The primary purpose of itertools.repeat is to supply a stream of constant values to be used with map or zip:

>>> list(map(pow, range(10), repeat(2)))     # list of squares
[0, 1, 4, 9, 16, 25, 36, 49, 64, 81]

The secondary purpose is that it gives a very fast way to loop a fixed number of times like this:

for _ in itertools.repeat(None, 10000):
    do_something()

This is faster than:

for i in range(10000):
    do_something().

The former wins because all it needs to do is update the reference count for the existing None object. The latter loses because the range() or xrange() needs to manufacture 10,000 distinct integer objects.

Note, Guido himself uses that fast looping technique in the timeit() module. See the source at https://hg.python.org/cpython/file/2.7/Lib/timeit.py#l195 :

    if itertools:
        it = itertools.repeat(None, number)
    else:
        it = [None] * number
    gcold = gc.isenabled()
    gc.disable()
    try:
        timing = self.inner(it, self.timer)

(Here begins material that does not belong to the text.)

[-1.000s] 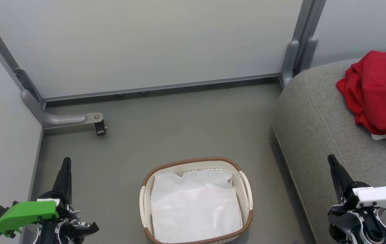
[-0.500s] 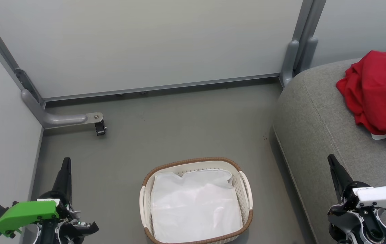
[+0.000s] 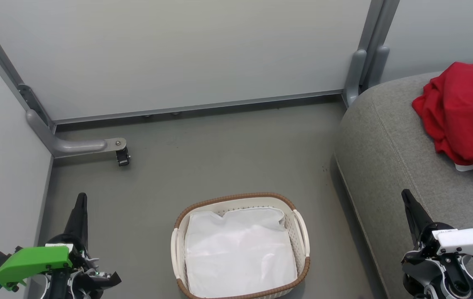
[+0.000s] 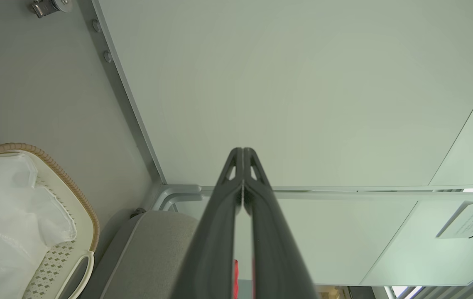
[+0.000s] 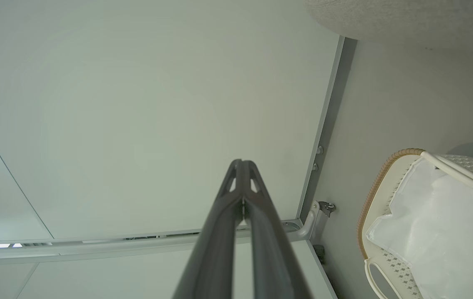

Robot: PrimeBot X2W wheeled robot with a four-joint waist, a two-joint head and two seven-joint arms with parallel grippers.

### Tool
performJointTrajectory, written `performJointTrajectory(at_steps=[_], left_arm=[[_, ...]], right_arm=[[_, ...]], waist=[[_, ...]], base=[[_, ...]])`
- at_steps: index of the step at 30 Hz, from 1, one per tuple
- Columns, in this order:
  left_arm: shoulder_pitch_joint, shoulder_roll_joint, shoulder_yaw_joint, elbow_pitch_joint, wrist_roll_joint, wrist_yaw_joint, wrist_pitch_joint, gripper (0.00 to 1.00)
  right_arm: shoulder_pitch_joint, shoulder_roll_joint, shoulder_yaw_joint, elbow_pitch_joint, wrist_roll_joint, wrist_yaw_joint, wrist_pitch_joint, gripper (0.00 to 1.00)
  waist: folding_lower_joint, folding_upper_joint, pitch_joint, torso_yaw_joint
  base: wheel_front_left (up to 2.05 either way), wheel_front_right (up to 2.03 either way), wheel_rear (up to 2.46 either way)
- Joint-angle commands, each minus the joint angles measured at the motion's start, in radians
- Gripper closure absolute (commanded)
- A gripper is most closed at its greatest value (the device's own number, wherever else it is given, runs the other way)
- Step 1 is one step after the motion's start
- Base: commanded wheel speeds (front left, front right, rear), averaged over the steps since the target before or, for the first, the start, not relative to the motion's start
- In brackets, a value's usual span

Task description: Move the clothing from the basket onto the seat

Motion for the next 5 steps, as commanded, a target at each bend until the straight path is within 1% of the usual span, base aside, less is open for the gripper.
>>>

edited Mar 26 '17 at 05:07

answered Feb 01 '12 at 15:51

Raymond Hettinger

216,523
63
388
485

3

This answer and `repeat` is a treasure. Why is this hidden in `itertools` and not a built-in? `for _ in range(x): do()` is such a common pattern. – Darkonaut Feb 18 '19 at 22:54
@Darkonaut Your implicit assumption is that Python was designed to be fast. It wasn't. It was designed to be easy to read. – Veky Apr 05 '21 at 05:10
@Veky You seem to confuse Python the language with one of its implementations (CPython). The reference count Raymond mentions isn't part of the language. A language itself doesn't have the notion of speed. – Darkonaut Apr 05 '21 at 05:40
I can't see why you would think so. But I can assure you that when Guido designed Python, he designed a very concrete implementation. (Yes, CPython. Other implementations came along almost 10 years after.) And in that language, Pythonic way to loop n times was to use range, not repeat. Even when range returned a list, it was preferred (xrange came later). So obviously speed was not a primary concern. I didn't mention reference counting at all. – Veky Apr 06 '21 at 14:05
2

@Veky My assumption wasn't "Python was designed to be fast", nor would it have to be in any meaning only to provide a nicer idiom than `for _ in range(x): do()` for the case I don't care about the sequence, but having something fast_er_ for tight loops would be nice. My initial comment was about interpreter and library, yours about language design and made it sound like using anything other than `range()` would somehow sacrifice readability for speed. Python's readability stems from syntax mostly, not from what functions come along with an interpreter or how they are implemented. – Darkonaut Apr 09 '21 at 07:05
@Veky Anyway, I don't think there's much room for target conflicts between readability and performance beyond the one time decision for a high-level language which doesn't allow fine grained control over memory usage. For the CPython interpreter, performance _is_ and always was of concern. For example you'll find performance related improvements with every CPython update (e.g. [floor division](https://bugs.python.org/issue39434) in Python 3.9). Also noteworthy, Guido opposes dropping the GIL as long as it would result in degraded performance(!) for single-threaded execution. – Darkonaut Apr 09 '21 at 07:07
I don't think this discussion can serve any useful purpose anymore. I have access to the same set of facts you quote, only I interpret them completely differently. Oh well. It happens sometimes. – Veky Apr 09 '21 at 11:18

score 32 · Accepted Answer · edited Dec 26 '18 at 14:45

The itertools.repeat function is lazy; it only uses the memory required for one item. On the other hand, the (a,) * n and [a] * n idioms create n copies of the object in memory. For five items, the multiplication idiom is probably better, but you might notice a resource problem if you had to repeat something, say, a million times.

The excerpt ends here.